Kevin Costner 1991 (c) HFPA

Born January 18, 1955.  Has three older children with first wife Cindy: Annie, born April 15, 1985, Lily, born August 4, 1986, Joe, born January 13, 1988.  Three younger children with second wife Christine: Cayden, born May 7, 2007, Hayes, born February 12, 2009, Grace, born June 2, 2010.

Q: How have your children adjusted to this different kind of family relationship, so prevalent in our society today, where the mother and father don’t live together?
A.  We never know how we bruise our children when we live that way, when we’re divorced; we don’t know the psychological scar that they’re running around with, based on what happened to them.  But our children are strong, and they know they’re loved, they know they’re cared for, and they know that their parents respect each other. 1997

Q: How different is for you to be a father the second time around, with your three young children?
A:  It’s not different for me and I’m really thankful for that.  I’ve known men that have had a second family and they say, “It’s so different this second time, so beautiful, because I missed it the first time.”  But I am happy to say that, even early in my career, my children were everything to me; so I have no regrets with my first three.  2010

Shirley MacLaine

Shirley MacLaine 1988 (c) HFPA

Born April 24, 1934.  Has one daughter, Sachi, born September 1, 1956, with ex husband Steve Parker.

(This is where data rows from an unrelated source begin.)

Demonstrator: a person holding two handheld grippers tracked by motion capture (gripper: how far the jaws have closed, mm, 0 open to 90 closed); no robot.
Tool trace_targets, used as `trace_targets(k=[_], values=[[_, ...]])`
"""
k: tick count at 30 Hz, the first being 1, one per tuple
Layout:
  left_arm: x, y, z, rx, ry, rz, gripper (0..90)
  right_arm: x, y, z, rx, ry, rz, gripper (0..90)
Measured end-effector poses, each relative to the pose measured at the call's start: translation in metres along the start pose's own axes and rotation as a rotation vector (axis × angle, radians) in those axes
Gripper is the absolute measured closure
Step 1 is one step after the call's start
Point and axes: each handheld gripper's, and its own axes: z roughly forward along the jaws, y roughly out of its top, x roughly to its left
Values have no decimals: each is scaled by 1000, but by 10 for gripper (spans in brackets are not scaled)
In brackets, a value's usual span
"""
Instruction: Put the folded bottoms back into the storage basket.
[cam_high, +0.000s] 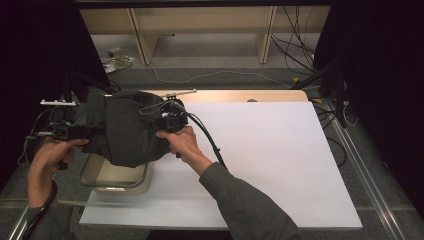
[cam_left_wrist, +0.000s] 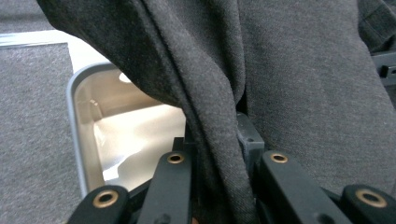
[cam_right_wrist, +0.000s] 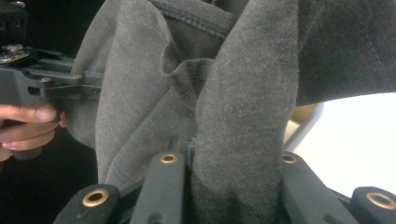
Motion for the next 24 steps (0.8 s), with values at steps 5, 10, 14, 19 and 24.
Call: trace_targets(k=[5,10,14,19,24], values=[[8,-5,-3,18,8,-11,792,11,-4,7,8,28,-15,779],[21,-13,3,60,4,-54,797,20,-6,14,37,27,-36,785],[24,-15,4,65,6,-60,797,19,-7,19,39,37,-15,784],[28,-18,8,95,8,-76,797,18,-7,22,46,42,7,782],[32,-21,13,134,24,-77,797,16,-9,27,58,36,16,782]])
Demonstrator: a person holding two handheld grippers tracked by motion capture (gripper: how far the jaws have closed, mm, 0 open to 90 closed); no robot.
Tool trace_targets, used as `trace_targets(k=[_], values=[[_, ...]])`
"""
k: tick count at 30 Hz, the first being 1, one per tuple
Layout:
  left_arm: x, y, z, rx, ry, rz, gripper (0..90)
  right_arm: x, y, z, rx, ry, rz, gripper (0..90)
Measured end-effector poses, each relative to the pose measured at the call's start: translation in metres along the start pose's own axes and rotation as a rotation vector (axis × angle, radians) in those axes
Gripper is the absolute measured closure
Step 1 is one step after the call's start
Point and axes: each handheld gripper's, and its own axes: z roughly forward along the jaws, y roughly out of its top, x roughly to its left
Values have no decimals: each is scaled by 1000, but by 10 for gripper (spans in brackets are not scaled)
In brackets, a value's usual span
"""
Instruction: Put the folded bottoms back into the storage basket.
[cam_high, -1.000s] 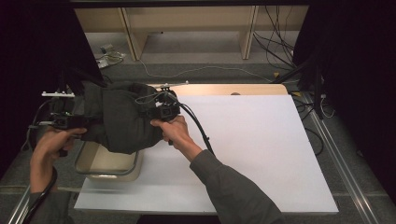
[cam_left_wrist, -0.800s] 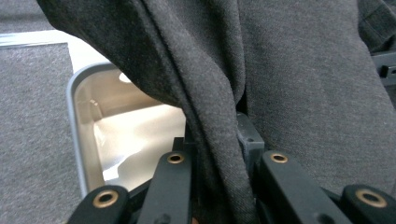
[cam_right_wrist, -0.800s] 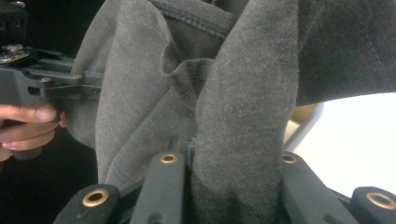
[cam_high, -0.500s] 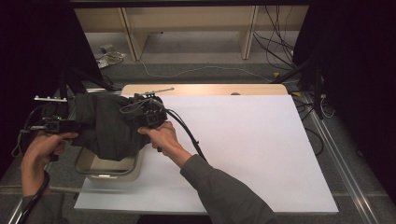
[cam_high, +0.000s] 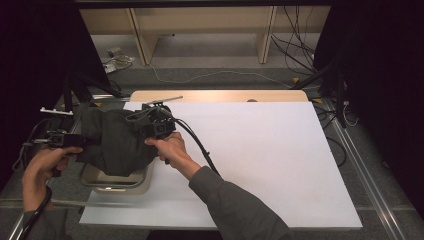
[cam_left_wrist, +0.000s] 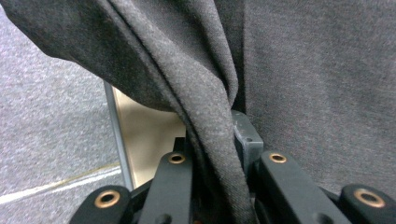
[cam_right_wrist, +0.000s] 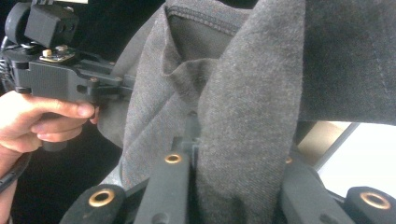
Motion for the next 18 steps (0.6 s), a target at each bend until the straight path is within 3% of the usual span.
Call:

Q:  What is your relationship with your daughter, now that she’s older and has her own life?
A:  A problem we all face is the fact that communication between parents and children, and mothers and daughters in particular, is not that great.  My own daughter has slowly gone her way to do different things, as I went my own way; it took me a long time, but I finally got to the point where I could say to her:  “I honor the fact that you’ve got problems, but really they’re not mine, and I can’t solve them”.  My mother never got to that point with me, she was always trying to be this wonderful good mother; well, the truth is that we’re people too and maybe we should change our expectations of ourselves.  What happens to you may be your parents’ fault, but that doesn’t mean that you should visit your problems on them; you’d better take responsibility for your own life.  1993

Q: Are you a devoted aunt to the children of Annette Bening and your brother Warren Beatty?
A:  How can my relationship with Warren Beatty be traditional?  Our relationship is basically based on the children, there’s four of them and that’s quite swamping; they’re not babies anymore, they go from 11 something to 18.  My brother and I, we talk about business, we talk about politics, we talk about the fate of the world, we talk about children being on the Internet a lot. Have you noticed that a lot of kids are talking to you while they’re playing games?  This Internet is running our lives.  2010

Jack Lemmon

Jack Lemmon 1988 (c) HFPA

Born February 8, 1925, died June 27, 2001.  Has a son, Chris, born January 22 1954, with first wife Cynthia, a daughter, Courtney, born in 1966, with second wife Felicia.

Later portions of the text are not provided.